◆ What to work on ◆
Copy out the entire listing below exactly, but without its pictures.

__________

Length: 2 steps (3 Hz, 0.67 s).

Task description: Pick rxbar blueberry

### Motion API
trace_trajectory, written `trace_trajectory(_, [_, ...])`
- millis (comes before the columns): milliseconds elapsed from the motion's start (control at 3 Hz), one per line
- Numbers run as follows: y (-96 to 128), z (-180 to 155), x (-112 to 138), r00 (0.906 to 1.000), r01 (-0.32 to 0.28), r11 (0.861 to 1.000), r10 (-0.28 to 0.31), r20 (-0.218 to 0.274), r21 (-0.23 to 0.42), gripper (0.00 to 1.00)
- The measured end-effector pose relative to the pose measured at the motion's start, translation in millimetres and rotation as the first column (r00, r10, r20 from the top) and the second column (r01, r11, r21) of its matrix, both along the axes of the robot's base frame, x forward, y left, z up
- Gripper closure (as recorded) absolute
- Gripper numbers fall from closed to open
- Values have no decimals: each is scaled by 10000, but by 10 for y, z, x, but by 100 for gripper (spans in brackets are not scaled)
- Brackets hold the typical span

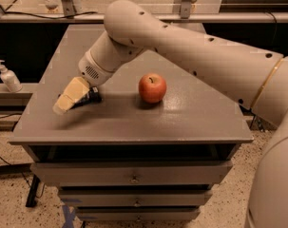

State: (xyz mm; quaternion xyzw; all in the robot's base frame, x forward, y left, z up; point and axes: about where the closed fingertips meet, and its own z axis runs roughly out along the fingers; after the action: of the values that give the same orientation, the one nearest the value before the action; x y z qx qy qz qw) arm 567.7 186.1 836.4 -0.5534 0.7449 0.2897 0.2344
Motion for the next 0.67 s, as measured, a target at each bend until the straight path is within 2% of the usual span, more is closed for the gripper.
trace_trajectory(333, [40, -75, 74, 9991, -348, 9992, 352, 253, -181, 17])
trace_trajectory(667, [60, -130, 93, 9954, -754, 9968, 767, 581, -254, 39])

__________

◆ Answer to the exercise ◆
Length: 2 steps (3 Hz, 0.67 s).

Task description: Pick rxbar blueberry

### Motion API
trace_trajectory, written `trace_trajectory(_, [_, ...])`
- millis (comes before the columns): milliseconds elapsed from the motion's start (control at 3 Hz), one per line
- Numbers run as follows: y (-96 to 128), z (-180 to 155), x (-112 to 138), r00 (0.906 to 1.000), r01 (-0.32 to 0.28), r11 (0.861 to 1.000), r10 (-0.28 to 0.31), r20 (-0.218 to 0.274), r21 (-0.23 to 0.42), gripper (0.00 to 1.00)
- The measured end-effector pose relative to the pose measured at the motion's start, translation in millimetres and rotation as the first column (r00, r10, r20 from the top) and the second column (r01, r11, r21) of its matrix, both along the axes of the robot's base frame, x forward, y left, z up
- Gripper closure (as recorded) absolute
- Gripper numbers fall from closed to open
- Values have no decimals: each is scaled by 10000, but by 10 for y, z, x, but by 100 for gripper (spans in brackets are not scaled)
- Brackets hold the typical span


State: (xyz mm; quaternion xyzw; all in the robot's base frame, x forward, y left, z up; point and axes: about where the closed fingertips meet, and its own z axis runs roughly out along the fingers; after the action: of the values that give the same orientation, the one nearest the value before the action; x y z qx qy qz qw) arm 567.7 186.1 836.4 -0.5534 0.7449 0.2897 0.2344
Motion for the next 0.67 s, as measured, a target at each bend until the straight path is within 2% of the usual span, more is closed for the gripper.
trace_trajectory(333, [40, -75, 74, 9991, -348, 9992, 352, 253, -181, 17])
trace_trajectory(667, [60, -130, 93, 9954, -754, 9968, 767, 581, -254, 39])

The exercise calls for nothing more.